- [ACTIVITY]: Beginning at the line that contains "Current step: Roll", return every remaining line of the data below exactly; return nothing before it.

- [COLLECTED MATERIAL]:
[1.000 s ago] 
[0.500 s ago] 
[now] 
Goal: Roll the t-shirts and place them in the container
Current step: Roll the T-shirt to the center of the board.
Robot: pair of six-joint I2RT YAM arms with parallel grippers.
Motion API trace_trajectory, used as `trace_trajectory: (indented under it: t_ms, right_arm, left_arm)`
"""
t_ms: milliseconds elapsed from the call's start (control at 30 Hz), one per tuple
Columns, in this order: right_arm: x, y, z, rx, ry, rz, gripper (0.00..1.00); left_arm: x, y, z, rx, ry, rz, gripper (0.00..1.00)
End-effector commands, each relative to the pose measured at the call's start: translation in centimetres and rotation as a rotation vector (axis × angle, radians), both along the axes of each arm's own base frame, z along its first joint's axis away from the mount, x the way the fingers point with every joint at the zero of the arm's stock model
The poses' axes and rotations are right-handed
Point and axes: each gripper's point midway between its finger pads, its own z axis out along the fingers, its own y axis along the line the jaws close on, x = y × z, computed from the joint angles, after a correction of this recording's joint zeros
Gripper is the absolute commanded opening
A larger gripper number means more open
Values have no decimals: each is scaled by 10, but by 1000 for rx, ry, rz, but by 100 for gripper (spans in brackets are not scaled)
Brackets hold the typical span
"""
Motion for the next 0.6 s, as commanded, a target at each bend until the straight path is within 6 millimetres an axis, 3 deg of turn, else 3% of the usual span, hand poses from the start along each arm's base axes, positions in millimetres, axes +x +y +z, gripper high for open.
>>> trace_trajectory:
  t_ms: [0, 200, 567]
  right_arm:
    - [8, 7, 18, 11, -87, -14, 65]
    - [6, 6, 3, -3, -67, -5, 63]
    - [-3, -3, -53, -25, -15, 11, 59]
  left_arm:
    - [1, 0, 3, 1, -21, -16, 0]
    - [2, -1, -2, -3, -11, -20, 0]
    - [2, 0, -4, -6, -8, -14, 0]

- [EXERCISE RESPONSE]:
Current step: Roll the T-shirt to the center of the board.
Robot: pair of six-joint I2RT YAM arms with parallel grippers.
Motion API trace_trajectory, used as `trace_trajectory: (indented under it: t_ms, right_arm, left_arm)`
"""
t_ms: milliseconds elapsed from the call's start (control at 30 Hz), one per tuple
Columns, in this order: right_arm: x, y, z, rx, ry, rz, gripper (0.00..1.00); left_arm: x, y, z, rx, ry, rz, gripper (0.00..1.00)
End-effector commands, each relative to the pose measured at the call's start: translation in centimetres and rotation as a rotation vector (axis × angle, radians), both along the axes of each arm's own base frame, z along its first joint's axis away from the mount, x the way the fingers point with every joint at the zero of the arm's stock model
The poses' axes and rotations are right-handed
Point and axes: each gripper's point midway between its finger pads, its own z axis out along the fingers, its own y axis along the line the jaws close on, x = y × z, computed from the joint angles, after a correction of this recording's joint zeros
Gripper is the absolute commanded opening
A larger gripper number means more open
Values have no decimals: each is scaled by 10, but by 1000 for rx, ry, rz, but by 100 for gripper (spans in brackets are not scaled)
Brackets hold the typical span
"""
Motion for the next 0.6 s, as commanded, a target at each bend until the straight path is within 6 millimetres an axis, 3 deg of turn, else 3% of the usual span, hand poses from the start along each arm's base axes, positions in millimetres, axes +x +y +z, gripper high for open.
>>> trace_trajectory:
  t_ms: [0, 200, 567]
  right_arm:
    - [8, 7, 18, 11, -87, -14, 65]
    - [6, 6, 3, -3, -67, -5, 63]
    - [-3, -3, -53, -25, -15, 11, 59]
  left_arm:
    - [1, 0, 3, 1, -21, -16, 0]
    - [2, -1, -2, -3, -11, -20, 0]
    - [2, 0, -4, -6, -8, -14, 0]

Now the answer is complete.